Credere nell’uomo? Sperare nell’uomo? Amare l’uomo?… Ora capisco perché Nichi Vendola (omosessuale notorio) ha tanto “incensato” don Tonino Bello… Costui infatti predicava l’amore al mondo e all’uomo… Se non sbaglio, la storia insegna che alle impennate umanistiche sull’uomo corrispondono — guarda caso — anche impennate “omosessualiste”… [ad esempio: al tempo dell’umanesimo-Rinascimento fiorentino del ‘400; oppure si pensi al recente umanesimo clericale (filosofico-teologico-pastorale) post-conciliare e agli scandali di clero pedo filo ed omosessuale].
Poco oltre, don Tonino scrive: «Come solleviamo il turibolo intorno all’altare che è simbolo di Cristo, così dovremmo rivolgere il turibolo verso l’uomo. Non gesti della piaggeria, ma gesti di onore e di gloria. Dio ha posto sul capo dell’uomo una corona di gloria e di onore. Il Signore si toglie la corona di gloria e di onore e la pone sul capo dell’uomo» (27).
A proposito di verginità e celibato sacerdotale per il Regno dei cieli. In un articolo del 1983 don Tonino cerca di difendere questi valori, però fa affiorare il suo orgoglio antropocentrico, la sua eccessiva fiducia nelle sue doti di uomo… Egli racconta che quando era parroco qualcuno gli diceva di comprendere perché i preti non possono sposarsi: infatti i preti sposati come potrebbero seguire la comunità e badare alla propria famiglia, «magari con una moglie possessiva e con dei figli scapestrati»?
Al che, mons. Bello commenta: «Quando sentivo valutazioni del genere, pur condividendone in fondo i contenuti pratici, provavo dei rifiuti viscerali. Prima di tutto perché si insinuavano dei dubbi circa la mia capacità di scegliere una moglie che non fosse possessiva, o di educare dei figli che non fossero scavezzacolli. In secondo luogo, perché un ragionamento di quel tipo gettava un discredito notevole sulla valenza pastorale del matrimonio, quasi che un uomo sposato potesse essere solo un annunciatore part-time del Regno di Dio» (28).

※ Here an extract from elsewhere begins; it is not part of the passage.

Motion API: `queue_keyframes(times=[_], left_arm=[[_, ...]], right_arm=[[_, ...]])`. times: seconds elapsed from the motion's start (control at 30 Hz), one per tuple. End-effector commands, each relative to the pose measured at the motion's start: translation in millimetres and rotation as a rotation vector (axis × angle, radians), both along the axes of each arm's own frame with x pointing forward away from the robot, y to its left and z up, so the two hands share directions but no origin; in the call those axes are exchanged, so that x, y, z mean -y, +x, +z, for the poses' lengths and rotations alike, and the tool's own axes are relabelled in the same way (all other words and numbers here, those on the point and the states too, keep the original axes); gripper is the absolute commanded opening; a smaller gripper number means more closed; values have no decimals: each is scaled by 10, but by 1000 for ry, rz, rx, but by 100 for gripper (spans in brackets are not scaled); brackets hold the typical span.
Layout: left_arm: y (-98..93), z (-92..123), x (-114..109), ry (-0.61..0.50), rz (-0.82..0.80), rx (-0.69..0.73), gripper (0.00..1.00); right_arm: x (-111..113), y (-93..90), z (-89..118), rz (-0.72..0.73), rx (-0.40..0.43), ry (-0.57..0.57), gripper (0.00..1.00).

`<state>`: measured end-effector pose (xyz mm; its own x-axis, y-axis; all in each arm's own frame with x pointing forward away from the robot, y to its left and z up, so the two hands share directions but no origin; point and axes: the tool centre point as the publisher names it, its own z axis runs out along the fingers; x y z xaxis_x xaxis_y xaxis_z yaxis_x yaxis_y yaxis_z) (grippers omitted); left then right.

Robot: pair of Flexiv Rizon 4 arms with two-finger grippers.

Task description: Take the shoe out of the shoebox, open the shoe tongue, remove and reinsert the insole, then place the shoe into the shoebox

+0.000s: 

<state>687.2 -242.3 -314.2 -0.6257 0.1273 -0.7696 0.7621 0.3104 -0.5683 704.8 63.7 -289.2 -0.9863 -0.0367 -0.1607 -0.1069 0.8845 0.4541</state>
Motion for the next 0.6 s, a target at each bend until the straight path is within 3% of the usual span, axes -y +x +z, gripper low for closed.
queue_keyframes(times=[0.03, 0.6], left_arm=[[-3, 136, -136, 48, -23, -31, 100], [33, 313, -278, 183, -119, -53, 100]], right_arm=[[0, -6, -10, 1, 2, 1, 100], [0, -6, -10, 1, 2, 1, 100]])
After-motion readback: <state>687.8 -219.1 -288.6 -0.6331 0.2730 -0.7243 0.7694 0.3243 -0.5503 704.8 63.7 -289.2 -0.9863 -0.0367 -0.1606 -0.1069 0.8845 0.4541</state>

È bene osservare due cose:
1) di fatto, i coniugati sono vincolati alla loro famiglia; invece chi non è sposato è più libero nelle cose del Signore; una tale considerazione non è un «calcolo faccendiero» (come dice don Tonino) ma è la constatazione della realtà;
2) il ragionamento di don Tonino, sulla valenza pastorale full-tìme del matrimonio, potrebbe indurre a giustificare in qualche modo (pastoralmente?), prima o poi, il sacerdozio uxorato…

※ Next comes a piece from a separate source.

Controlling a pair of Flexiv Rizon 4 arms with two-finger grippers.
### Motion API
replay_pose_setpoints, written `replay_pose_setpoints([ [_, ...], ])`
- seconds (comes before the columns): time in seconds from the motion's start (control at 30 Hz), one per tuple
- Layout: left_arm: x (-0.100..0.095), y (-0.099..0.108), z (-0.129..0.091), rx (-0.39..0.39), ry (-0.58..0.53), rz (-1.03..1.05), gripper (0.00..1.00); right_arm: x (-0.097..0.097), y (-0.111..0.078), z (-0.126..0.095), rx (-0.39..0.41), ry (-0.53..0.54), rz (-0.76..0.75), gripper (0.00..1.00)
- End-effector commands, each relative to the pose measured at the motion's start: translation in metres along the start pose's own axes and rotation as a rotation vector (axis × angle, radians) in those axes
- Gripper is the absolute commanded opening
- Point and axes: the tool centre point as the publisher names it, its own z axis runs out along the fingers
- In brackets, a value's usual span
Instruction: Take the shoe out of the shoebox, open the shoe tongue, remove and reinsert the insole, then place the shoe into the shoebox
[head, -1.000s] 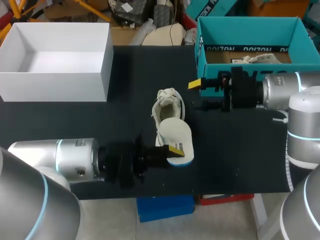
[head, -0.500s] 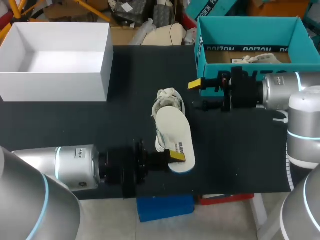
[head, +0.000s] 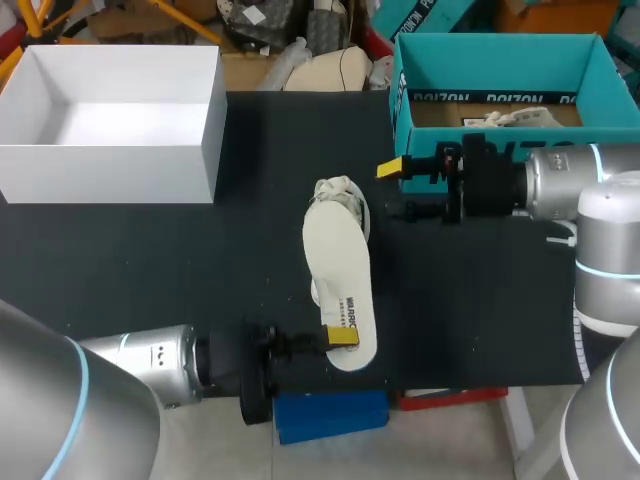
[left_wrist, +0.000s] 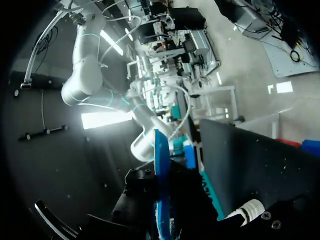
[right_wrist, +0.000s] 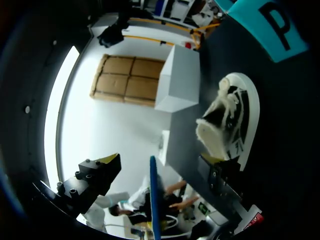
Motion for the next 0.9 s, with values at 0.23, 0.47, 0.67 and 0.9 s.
replay_pose_setpoints([
  [0.23,0.015,0.063,0.016,0.054,0.053,0.068,0.0,0.0,-0.001,0.002,-0.003,-0.001,0.001,1.0],
  [0.47,0.025,0.089,0.013,0.077,0.045,0.055,0.0,0.0,-0.001,0.002,-0.003,-0.001,0.001,1.0],
  [0.67,0.028,0.102,0.014,0.082,0.02,0.054,0.0,0.0,-0.001,0.002,-0.003,-0.001,0.001,1.0],
  [0.9,0.032,0.107,0.015,0.087,0.043,0.039,0.0,0.0,-0.001,0.002,-0.003,-0.001,0.001,1.0],
])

Nello schema sommario del programma pastorale per l’anno 1984, mons. Bello condivide la definizione di «presbitero» illustrata da Karl Rahner che egli definisce «grande teologo contemporaneo». Secondo Rahner, il presbitero è essenzialmente l’uomo ordinato ad annunciare la Parola. L’«anamnesi eucaristica» è il momento culminante dell’annuncio della Parola (29).
In questo brano, mons. Bello, sulla scia di Rahner, non da grande peso alla dimensione sacrificale dell’Eucaristia (la Quale non è semplicemente Sacramento-Anamnesi, ma è Sacramento-Sacrificio, Presenza Reale di Cristo) né alla mediazione compiuta dal sacerdote tra Cristo e gli uomini per la gloria dì Dio e per la «salus animarum».

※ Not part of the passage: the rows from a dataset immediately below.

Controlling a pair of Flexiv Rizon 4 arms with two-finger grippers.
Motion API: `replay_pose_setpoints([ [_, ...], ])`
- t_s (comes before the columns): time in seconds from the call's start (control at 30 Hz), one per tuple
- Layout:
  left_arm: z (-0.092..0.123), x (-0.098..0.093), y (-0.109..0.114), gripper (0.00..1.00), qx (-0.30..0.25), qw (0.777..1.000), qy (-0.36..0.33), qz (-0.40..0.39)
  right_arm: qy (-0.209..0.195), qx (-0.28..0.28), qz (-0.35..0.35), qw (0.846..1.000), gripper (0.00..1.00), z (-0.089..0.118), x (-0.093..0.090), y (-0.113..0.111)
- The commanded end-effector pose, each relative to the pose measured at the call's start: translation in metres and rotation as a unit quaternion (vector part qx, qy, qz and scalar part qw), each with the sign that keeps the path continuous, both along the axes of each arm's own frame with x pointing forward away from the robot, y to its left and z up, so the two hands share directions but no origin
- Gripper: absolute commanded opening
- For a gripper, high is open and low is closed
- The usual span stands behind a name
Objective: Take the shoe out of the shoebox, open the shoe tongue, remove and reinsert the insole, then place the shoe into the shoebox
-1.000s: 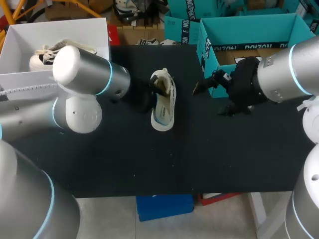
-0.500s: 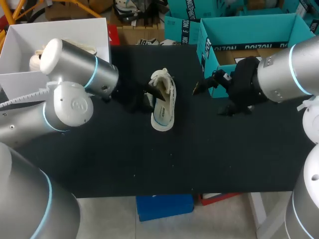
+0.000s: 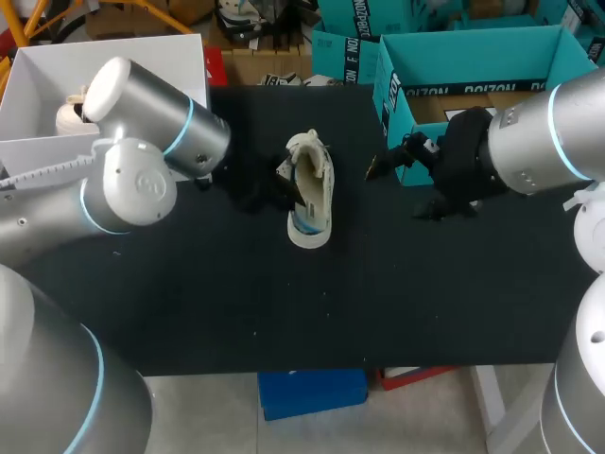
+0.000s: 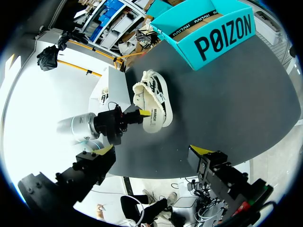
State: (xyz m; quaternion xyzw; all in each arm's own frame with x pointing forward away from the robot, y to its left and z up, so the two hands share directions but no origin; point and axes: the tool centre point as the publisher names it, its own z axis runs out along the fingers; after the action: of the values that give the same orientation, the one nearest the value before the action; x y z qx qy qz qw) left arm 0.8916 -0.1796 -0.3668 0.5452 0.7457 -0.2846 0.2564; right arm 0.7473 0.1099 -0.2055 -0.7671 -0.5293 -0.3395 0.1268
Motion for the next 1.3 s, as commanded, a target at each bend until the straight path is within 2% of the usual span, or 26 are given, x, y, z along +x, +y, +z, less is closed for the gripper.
replay_pose_setpoints([
  [0.03, 0.001, 0.0, -0.001, 0.0, 0.0, 1.0, -0.001, 0.0, 0.0, -0.001, -0.001, 1.0, 1.0, 0.0, 0.0, 0.001],
  [0.6, 0.004, -0.007, -0.007, 0.0, -0.015, 1.0, 0.004, -0.013, 0.0, -0.001, -0.001, 1.0, 1.0, 0.0, 0.0, 0.001],
  [1.3, -0.002, 0.014, -0.002, 0.0, 0.012, 0.998, -0.054, 0.021, 0.0, -0.001, -0.001, 1.0, 1.0, 0.0, 0.0, 0.001],
])
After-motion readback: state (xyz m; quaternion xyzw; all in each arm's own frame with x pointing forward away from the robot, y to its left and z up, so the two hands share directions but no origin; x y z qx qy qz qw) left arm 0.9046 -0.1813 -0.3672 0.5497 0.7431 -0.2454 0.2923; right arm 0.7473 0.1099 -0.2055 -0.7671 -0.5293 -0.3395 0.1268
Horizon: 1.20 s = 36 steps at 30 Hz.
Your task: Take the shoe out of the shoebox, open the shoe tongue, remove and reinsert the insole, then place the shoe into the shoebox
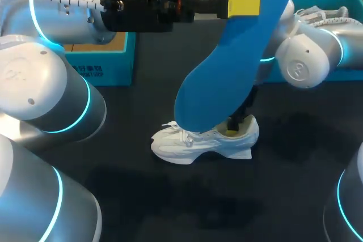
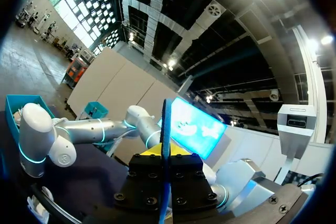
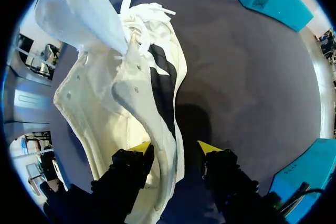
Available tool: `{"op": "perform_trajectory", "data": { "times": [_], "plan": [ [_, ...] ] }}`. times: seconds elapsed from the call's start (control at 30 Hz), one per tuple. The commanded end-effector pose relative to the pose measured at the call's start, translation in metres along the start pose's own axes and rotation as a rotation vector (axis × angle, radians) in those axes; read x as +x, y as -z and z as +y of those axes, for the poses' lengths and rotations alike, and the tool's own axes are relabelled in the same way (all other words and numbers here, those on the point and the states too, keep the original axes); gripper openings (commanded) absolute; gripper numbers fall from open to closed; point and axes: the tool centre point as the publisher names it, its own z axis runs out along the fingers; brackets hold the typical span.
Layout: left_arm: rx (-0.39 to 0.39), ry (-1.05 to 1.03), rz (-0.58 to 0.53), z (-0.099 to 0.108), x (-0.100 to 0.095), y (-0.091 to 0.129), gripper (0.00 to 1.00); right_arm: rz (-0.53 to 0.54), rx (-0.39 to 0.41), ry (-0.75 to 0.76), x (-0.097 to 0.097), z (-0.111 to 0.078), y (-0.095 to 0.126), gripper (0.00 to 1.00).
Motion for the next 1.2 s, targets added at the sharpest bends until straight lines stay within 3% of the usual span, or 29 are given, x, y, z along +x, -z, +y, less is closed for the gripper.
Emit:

In quel progetto pastorale, mons. Bello, pur lamentandosi della scarsa affluenza dei fedeli alla Confessione, pur incitando i sacerdoti ad essere più disponibili alle Confessioni (30), però, dopo qualche rigo, fa divieto di ascoltare le confessioni dei fedeli durante la celebrazione della Messa (31). Tale decisione ci sembra poco pastorale.
In un discorso ai professionisti di Molfetta, mons. Bello separa il sacro e la santità… Egli si riconosce a malincuore uomo del sacro, uomo che celebra Riti… Ma egli ama la santità laica e raccomanda ai laici professionisti di promuovere tale santità… Egli identifica i valori del Vangelo ai valori umani: solidarietà, accettazione dell’altro, ecc… I valori soprannaturali sono ridotti e identificati ai valori naturali…
Ecco i brani sconvolgenti del Presule talentino: «II sacro è una tintura che noi mettiamo all’esterno secondo i nostri gusti. Santità è invece vita interiore, è ascolto […]. Ora io vorrei invitarvi ad essere i promotori di questa santità più di quanto non lo sia il vescovo. Perché il vescovo, purtroppo anche il vescovo, è un uomo del sacro. Io mi vedo moltissime volte interpellato sulle processioni, sui riti. Uomo del sacro. Siate voi i promotori della santità. Io mi appello a quella santità laica di cui tutti quanti voi potete essere fornitori, protagonisti e propositori. La santità laica, i valori del Vangelo che poi sono i valori che si sprigionano dalle viscere della terra. La solidarietà! […] La trasparenza! […] L’accettazione dell’altro! La ricerca dell’altro!» (32).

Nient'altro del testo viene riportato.